I want to get sums of a variable depending on the other variable's na
or non-na
values in R
. A working example code is below:
library(dplyr)
df <- data.frame(A = c(1,2,3,NA,4),
B = c(NA,2,3,NA,5),
C = c(3,4,NA,NA,NA),
REF = c(10,20,30,40,50))
df.na <- df %>% mutate_at(vars(-REF),is.na)
sums <- matrix(0,2,3)
row.names(sums) <- c("NON-NA","NA")
colnames(sums) <- c("A","B","C")
for(i in 1:3){
sums[,i] <- df.na %>% group_by_at(i) %>% summarise(sum=sum(REF)) %>% select(sum) %>% unlist()
}
> sums
A B C
NON-NA 110 100 30
NA 40 50 120
For example, since 4th term in the A
column is NA
, the corresponding column values are 30
and 10+20+3+50 = 150-30 = 120
in sums
object.
My question is how do I get this output without a for loop?

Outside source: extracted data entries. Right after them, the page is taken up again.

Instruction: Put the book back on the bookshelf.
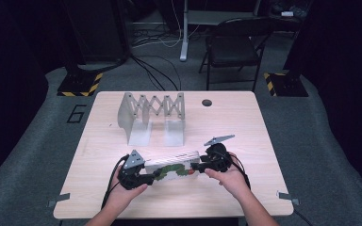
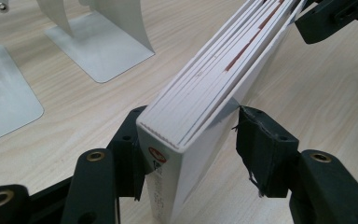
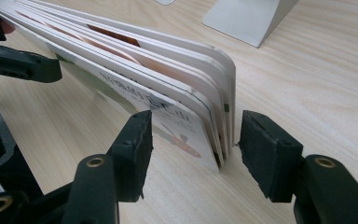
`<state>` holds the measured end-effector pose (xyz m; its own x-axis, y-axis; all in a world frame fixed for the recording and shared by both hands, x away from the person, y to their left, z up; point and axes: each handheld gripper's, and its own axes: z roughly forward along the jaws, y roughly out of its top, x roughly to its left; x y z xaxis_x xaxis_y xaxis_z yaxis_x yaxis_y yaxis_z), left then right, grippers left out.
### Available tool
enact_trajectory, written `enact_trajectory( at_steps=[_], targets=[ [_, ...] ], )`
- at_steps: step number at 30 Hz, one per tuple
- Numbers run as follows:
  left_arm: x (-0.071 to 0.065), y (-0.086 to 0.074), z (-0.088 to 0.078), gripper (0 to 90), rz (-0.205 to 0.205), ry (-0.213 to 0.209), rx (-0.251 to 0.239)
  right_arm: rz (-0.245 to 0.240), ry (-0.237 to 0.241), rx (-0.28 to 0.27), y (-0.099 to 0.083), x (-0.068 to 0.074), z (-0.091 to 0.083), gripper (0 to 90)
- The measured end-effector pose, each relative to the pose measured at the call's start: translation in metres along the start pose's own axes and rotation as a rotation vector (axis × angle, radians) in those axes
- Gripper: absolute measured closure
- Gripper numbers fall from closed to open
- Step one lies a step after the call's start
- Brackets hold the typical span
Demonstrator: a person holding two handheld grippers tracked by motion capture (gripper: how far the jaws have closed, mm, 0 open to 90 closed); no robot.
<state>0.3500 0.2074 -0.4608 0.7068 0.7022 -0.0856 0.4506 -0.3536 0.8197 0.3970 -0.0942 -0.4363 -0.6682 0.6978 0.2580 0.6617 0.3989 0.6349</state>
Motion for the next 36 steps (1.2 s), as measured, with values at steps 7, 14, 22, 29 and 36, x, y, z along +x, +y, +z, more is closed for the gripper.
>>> enact_trajectory(
  at_steps=[7,14,22,29,36],
  targets=[
    [-0.001,0.000,-0.003,47.2,0.001,-0.003,-0.007,-0.005,0.007,0.008,0.000,-0.002,0.003,43.7],
    [-0.002,0.001,-0.005,49.5,-0.004,-0.013,-0.004,-0.005,0.012,0.011,0.000,-0.002,0.004,43.8],
    [-0.003,0.004,-0.008,53.9,0.003,-0.037,0.021,-0.008,0.014,0.015,0.001,-0.002,0.004,44.3],
    [-0.011,0.006,-0.010,60.1,0.060,-0.063,0.040,0.005,0.010,0.003,0.000,-0.003,0.003,44.4],
    [-0.018,0.008,-0.010,65.6,0.093,-0.083,0.047,0.006,0.006,0.004,0.000,-0.007,0.003,44.4]
  ],
)
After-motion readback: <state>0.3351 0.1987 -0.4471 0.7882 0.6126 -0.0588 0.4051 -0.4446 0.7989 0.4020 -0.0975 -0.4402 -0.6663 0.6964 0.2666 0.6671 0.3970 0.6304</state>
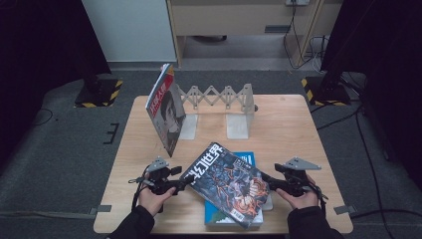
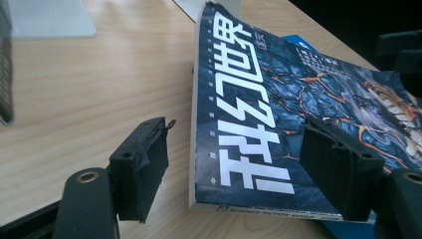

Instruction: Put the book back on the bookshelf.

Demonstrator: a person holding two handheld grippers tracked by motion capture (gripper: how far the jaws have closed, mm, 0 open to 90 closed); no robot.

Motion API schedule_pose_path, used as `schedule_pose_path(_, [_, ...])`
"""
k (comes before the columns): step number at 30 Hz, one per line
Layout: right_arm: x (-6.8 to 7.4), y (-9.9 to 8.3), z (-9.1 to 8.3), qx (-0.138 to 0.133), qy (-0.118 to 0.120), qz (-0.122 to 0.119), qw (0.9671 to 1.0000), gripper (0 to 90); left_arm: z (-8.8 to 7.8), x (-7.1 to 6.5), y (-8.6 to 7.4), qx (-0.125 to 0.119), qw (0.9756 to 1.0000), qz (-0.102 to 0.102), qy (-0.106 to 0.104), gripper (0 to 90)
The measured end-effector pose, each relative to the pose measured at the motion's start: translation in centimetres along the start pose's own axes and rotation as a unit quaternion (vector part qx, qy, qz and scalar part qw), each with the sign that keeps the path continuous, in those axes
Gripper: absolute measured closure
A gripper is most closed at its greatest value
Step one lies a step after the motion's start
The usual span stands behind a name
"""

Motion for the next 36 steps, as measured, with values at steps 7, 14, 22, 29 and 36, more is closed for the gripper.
schedule_pose_path(7, [2.0, -0.4, 1.3, 0.012, 0.021, -0.011, 0.9996, 35.0, 0.9, -0.3, -0.7, 0.026, 0.9995, 0.002, -0.016, 26.2])
schedule_pose_path(14, [2.9, -0.7, 2.0, 0.017, 0.023, -0.020, 0.9994, 32.5, 1.7, -0.6, -1.0, 0.036, 0.9981, -0.017, -0.048, 25.9])
schedule_pose_path(22, [3.1, -0.8, 2.4, 0.017, 0.017, -0.029, 0.9993, 30.5, 2.2, -0.6, -1.1, 0.041, 0.9953, -0.039, -0.078, 26.2])
schedule_pose_path(29, [3.2, -0.9, 2.7, 0.015, 0.010, -0.035, 0.9992, 28.2, 1.5, -0.6, -0.9, 0.040, 0.9949, -0.050, -0.079, 36.4])
schedule_pose_path(36, [3.1, -0.9, 2.9, 0.010, 0.008, -0.031, 0.9994, 26.2, 0.1, -1.4, -0.2, 0.024, 0.9932, -0.061, -0.096, 46.6])
Point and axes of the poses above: each handheld gripper's, and its own axes: z roughly forward along the jaws, y roughly out of its top, x roughly to its left, the point moved 9 cm from there along z, roughly forward along the jaws, and after that the axes turned 6 degrees about x, right-handed, at the moved point
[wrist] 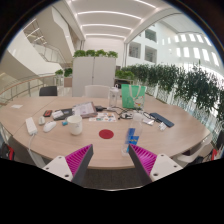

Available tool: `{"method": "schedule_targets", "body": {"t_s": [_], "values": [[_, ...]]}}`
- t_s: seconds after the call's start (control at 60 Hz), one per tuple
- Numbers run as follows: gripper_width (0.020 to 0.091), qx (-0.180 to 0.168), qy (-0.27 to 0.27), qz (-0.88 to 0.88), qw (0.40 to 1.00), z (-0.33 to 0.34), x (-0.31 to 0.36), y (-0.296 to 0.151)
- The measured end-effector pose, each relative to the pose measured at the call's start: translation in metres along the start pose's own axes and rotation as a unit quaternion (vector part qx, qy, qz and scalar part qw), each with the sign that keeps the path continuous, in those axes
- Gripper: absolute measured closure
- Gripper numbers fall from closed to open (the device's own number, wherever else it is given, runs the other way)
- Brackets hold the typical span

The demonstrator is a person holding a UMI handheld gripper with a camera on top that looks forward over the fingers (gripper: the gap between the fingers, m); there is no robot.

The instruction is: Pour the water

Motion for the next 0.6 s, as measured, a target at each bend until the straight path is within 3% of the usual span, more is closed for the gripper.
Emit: {"method": "schedule_targets", "body": {"t_s": [0.367, 0.4, 0.433, 0.483, 0.6], "values": [[0.028, -0.05, -0.004, -0.082, 0.995, -0.193, -0.051, 0.026], [0.0304, -0.058, -0.002, -0.082, 0.995, -0.205, -0.052, 0.026], [0.0374, -0.058, -0.003, -0.079, 0.995, -0.215, -0.051, 0.028], [0.0594, -0.055, -0.003, -0.074, 0.996, -0.231, -0.05, 0.031], [0.0623, -0.07, 0.014, -0.1, 0.992, -0.244, -0.051, 0.032]]}}
Point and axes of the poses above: the point between the fingertips, and its own axes, seen from behind it with the camera up: x to the left, y down, z backward, against the way the camera looks, the point moved 5 cm from there along z, backward, against the way the camera looks, and after that the axes turned 9 degrees about y, right-handed, at the moved point
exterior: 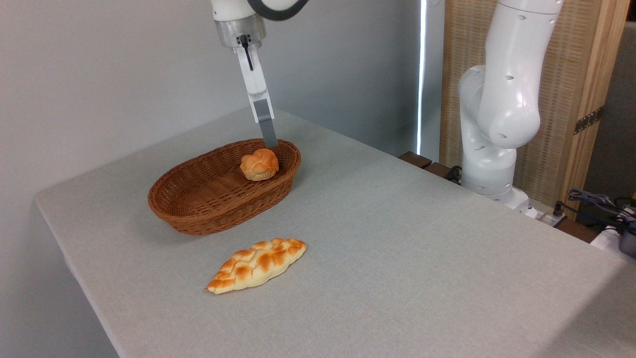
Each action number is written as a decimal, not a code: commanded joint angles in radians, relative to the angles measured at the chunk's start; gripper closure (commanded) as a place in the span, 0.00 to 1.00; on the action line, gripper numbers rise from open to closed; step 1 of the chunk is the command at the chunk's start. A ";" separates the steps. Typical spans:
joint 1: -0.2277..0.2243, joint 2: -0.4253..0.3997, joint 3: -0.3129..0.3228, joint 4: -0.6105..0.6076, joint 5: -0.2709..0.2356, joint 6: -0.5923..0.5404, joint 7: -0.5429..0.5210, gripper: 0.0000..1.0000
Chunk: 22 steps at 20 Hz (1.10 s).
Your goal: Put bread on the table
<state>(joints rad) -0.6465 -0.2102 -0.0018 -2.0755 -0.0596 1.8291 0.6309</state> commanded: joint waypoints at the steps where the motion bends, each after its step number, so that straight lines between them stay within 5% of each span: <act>1: -0.016 0.011 0.017 -0.044 -0.065 0.103 0.009 0.00; 22: -0.038 0.057 0.025 -0.118 -0.059 0.230 0.010 0.00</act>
<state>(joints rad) -0.6682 -0.1613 0.0098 -2.1821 -0.1118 2.0358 0.6312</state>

Here is a solution using the pivot_
functions from tidyr
. The approach pivots to a longer form so that you can group by column name and whether the column value is NA.
library(dplyr)
library(tidyr)
df %>%
pivot_longer(cols = c("A", "B", "C")) %>%
mutate(isna = is.na(value)) %>%
group_by(name, isna) %>%
summarize(value = sum(REF)) %>%
pivot_wider()
isna A B C
<lgl> <dbl> <dbl> <dbl>
1 FALSE 110 100 30
2 TRUE 40 50 120